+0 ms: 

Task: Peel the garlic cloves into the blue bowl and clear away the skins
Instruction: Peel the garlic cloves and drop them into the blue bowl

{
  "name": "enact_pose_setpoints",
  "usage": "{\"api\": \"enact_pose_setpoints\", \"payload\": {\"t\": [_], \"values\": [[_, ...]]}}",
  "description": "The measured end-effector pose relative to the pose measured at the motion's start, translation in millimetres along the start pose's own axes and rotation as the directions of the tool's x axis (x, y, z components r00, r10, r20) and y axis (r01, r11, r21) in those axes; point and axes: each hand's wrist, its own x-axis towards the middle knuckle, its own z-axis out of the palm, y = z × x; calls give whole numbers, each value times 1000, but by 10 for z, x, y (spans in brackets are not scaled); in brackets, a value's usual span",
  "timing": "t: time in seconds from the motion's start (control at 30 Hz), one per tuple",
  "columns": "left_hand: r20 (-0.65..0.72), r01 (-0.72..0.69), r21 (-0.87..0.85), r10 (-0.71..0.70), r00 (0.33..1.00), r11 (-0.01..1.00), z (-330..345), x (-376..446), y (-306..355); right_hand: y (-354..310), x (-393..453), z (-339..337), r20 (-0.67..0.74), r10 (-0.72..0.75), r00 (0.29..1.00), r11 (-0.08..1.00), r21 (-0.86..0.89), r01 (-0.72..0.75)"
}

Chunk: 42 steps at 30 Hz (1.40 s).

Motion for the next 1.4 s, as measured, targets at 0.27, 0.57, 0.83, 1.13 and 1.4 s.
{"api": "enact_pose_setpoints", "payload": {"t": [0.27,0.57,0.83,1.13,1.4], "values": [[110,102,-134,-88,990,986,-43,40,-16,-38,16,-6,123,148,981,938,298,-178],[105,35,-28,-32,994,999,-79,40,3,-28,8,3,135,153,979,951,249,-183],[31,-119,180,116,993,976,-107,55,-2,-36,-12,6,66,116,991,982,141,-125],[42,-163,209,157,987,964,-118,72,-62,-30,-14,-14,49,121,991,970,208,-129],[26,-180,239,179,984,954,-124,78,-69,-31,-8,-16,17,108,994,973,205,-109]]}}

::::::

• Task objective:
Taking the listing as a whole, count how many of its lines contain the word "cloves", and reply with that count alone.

• Expected output:
2